Tools that I think could benefit from this include:

  • QuickStatements (batch view)
  • Wikidata Graph Builder (graph node labels)
  • Wikidata Recent Changes (“title” of changed pages)
  • Wikidata Vandalism Dashboard (ditto)
  • Wikidata Reconciliation / OpenRefine (reconciliation results)
  • TABernacle (entity ID cells)
  • Wikidata Image Positions (depicted items)
  • possibly some other tools that currently use wb_terms for this, see T197161

Open questions:

  • Should this API also support mass-rendering other types of datavalues (quantities, dates, etc.)?
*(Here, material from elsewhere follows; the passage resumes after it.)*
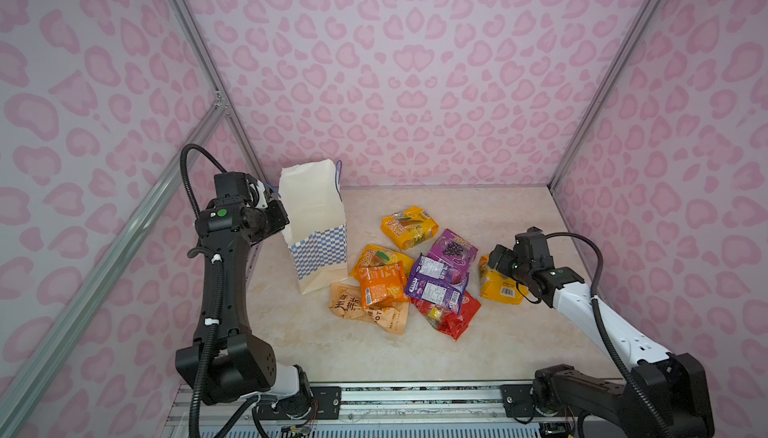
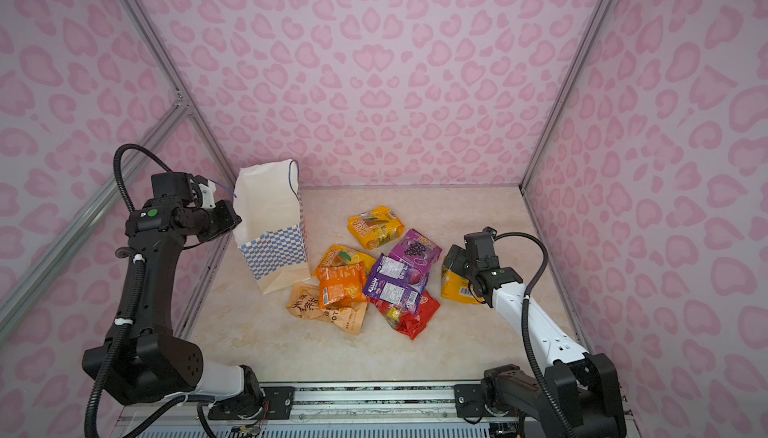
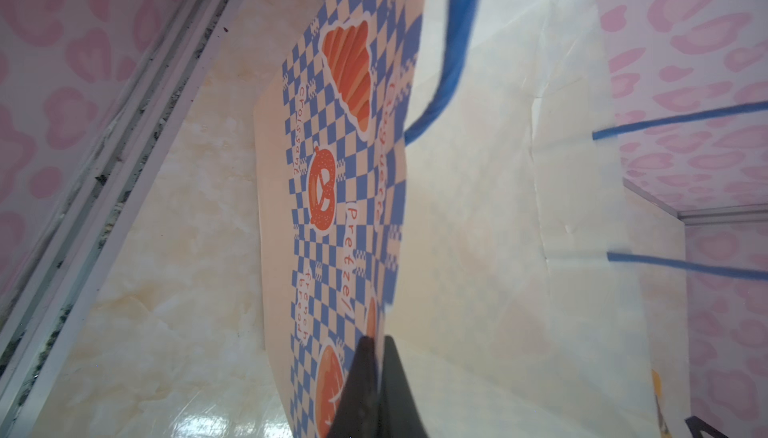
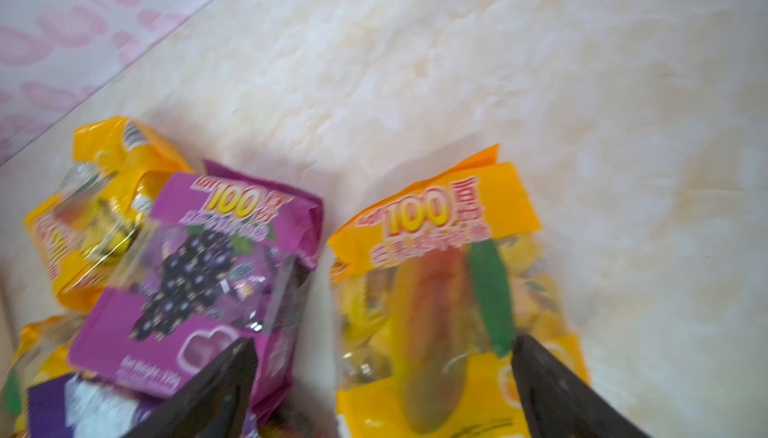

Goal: Place the snacks into the paper bag
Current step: 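Close the right gripper on the yellow mango gummy bag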

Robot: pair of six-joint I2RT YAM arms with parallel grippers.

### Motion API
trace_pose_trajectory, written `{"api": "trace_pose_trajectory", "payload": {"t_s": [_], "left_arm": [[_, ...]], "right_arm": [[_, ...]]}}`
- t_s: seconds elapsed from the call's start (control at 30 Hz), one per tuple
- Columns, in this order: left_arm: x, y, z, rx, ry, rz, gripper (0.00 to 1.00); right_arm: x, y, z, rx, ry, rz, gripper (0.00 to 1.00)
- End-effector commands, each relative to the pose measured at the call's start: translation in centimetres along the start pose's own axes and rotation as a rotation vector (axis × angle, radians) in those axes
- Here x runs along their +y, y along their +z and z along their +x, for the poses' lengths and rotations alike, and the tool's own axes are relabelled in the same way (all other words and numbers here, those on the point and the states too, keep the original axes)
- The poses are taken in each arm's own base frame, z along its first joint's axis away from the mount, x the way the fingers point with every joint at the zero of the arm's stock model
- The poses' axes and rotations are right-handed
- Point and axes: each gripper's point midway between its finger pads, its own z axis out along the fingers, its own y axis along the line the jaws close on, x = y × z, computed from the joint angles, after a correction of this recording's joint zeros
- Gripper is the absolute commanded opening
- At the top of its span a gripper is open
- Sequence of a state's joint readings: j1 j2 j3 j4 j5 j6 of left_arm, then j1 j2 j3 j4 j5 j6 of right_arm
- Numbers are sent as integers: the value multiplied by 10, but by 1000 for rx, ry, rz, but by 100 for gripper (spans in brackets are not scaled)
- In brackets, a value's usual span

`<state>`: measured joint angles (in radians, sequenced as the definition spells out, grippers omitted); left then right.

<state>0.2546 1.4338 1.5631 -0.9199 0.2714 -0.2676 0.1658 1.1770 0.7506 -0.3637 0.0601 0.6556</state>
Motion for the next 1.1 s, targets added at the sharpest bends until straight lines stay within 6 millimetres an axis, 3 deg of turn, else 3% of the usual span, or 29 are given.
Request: {"api": "trace_pose_trajectory", "payload": {"t_s": [0.0,0.1,0.23,0.43,0.67,0.8,0.93,1.07], "left_arm": [[12,-2,-5,-44,-7,-60,3],[9,10,2,-5,-27,-28,3],[13,22,9,35,-53,-27,3],[11,20,7,8,-54,-16,3],[12,20,9,9,-54,-18,3],[13,23,11,14,-60,-16,3],[13,29,13,28,-69,-6,3],[12,29,12,28,-69,-2,3]], "right_arm": [[-49,2,4,7,65,153,98],[-67,2,0,-11,99,174,98],[-68,9,10,31,155,108,94],[-69,23,23,66,256,1,80],[-74,11,45,122,292,-49,74],[-67,13,62,174,308,-109,73],[-62,16,56,160,268,-136,68],[-40,19,46,159,240,-245,62]]}}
But I don’t see how to accommodate that with a simple API.

Event Timeline

Change 471247 had a related patch set uploaded (by Lucas Werkmeister (WMDE); owner: Lucas Werkmeister (WMDE)):
[mediawiki/extensions/Wikibase@master] Add API module to format entity IDs in bulk

https://gerrit.wikimedia.org/r/471247

Change 473266 had a related patch set uploaded (by Lucas Werkmeister (WMDE); owner: Lucas Werkmeister (WMDE)):
[mediawiki/extensions/Wikibase@master] Use RemexHtml to make links absolute

https://gerrit.wikimedia.org/r/473266

Change 471247 merged by jenkins-bot:
[mediawiki/extensions/Wikibase@master] Add API module to format entity IDs in bulk

https://gerrit.wikimedia.org/r/471247

Change 473266 merged by jenkins-bot:
[mediawiki/extensions/Wikibase@master] Use RemexHtml to make links absolute

https://gerrit.wikimedia.org/r/473266

Looks good to me on beta

image.png (392×1 px, 65 KB)

Moving to needs announcement as this is the sort of thing that could be announced?
Thoughts @Lucas_Werkmeister_WMDE @Lea_Lacroix_WMDE @Lydia_Pintscher

This probably wont be deployed until the week of the 26th of Nov though due to train freezes

I think it would be good to announce this, yes, but I’m not sure which developer-oriented channels we have besides wikidata-tech-l.

Yeah please do a post on wikidata-tech and then add a link to it to the weekly summary.

Pintoch rescinded a token.
Pintoch awarded a token.
Pintoch rescinded a token.
Pintoch awarded a token.
Pintoch subscribed.

@Lucas_Werkmeister_WMDE thank you very much for that!

@Pintoch thanks for reminding me that I still needed to send the announcement ;) closing now.